TASK TO COMPLETE:
Read the data line by line and say how many lines contain the string "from", giving the number alone.

COLLECTED MATERIAL:
———

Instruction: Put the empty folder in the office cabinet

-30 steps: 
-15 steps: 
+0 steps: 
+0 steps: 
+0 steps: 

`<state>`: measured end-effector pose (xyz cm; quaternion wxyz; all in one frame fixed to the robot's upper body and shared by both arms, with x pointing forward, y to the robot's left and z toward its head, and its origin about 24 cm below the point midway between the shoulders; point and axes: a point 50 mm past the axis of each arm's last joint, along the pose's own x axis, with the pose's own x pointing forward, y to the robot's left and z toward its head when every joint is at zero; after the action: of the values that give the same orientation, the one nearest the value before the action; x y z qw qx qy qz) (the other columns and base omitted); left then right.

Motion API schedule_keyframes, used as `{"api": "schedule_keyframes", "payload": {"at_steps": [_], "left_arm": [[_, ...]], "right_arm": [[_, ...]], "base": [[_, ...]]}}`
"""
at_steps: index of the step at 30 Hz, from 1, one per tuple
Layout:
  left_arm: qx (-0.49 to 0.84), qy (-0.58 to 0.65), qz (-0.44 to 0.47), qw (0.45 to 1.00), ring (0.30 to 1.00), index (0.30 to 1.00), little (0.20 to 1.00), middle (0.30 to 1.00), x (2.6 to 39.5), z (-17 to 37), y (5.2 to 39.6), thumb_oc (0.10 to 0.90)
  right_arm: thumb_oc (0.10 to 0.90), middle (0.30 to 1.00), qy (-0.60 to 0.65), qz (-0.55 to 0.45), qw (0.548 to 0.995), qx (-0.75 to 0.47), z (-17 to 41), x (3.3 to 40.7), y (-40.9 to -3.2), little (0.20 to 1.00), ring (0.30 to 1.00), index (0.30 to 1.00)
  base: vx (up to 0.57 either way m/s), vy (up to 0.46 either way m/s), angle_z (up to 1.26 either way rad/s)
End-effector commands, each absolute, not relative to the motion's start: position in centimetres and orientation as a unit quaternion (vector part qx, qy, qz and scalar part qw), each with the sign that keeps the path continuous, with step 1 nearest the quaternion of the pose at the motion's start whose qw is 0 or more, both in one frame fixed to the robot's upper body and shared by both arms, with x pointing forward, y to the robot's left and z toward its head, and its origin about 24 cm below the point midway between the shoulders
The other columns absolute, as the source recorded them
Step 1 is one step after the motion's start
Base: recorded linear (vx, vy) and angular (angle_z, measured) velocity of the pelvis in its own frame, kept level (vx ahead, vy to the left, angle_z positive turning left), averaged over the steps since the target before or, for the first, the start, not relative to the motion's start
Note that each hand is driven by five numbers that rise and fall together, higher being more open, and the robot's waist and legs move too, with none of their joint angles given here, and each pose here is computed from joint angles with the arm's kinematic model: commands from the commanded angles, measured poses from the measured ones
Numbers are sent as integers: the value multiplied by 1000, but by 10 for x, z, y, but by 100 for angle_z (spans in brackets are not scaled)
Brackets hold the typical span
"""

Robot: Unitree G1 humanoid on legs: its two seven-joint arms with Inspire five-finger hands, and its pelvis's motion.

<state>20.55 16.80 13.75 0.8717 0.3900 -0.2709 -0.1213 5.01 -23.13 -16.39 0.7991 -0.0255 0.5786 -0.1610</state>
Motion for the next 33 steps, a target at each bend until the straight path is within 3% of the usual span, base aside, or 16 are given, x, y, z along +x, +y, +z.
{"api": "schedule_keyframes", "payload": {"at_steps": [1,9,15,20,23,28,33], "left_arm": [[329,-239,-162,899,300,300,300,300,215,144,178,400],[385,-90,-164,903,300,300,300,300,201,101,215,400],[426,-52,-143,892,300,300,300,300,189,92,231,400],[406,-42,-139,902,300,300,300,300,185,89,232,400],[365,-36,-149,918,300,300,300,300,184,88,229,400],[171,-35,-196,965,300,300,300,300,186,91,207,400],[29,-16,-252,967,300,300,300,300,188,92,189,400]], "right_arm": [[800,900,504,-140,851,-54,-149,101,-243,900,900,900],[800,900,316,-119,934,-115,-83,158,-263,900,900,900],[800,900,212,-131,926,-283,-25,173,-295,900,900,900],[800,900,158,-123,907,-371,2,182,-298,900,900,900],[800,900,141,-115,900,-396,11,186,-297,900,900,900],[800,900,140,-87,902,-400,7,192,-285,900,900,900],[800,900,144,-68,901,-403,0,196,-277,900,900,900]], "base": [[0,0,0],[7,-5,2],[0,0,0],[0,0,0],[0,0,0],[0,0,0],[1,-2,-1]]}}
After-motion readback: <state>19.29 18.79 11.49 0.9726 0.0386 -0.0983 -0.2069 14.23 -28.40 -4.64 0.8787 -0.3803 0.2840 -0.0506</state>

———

TASK RESPONSE:
2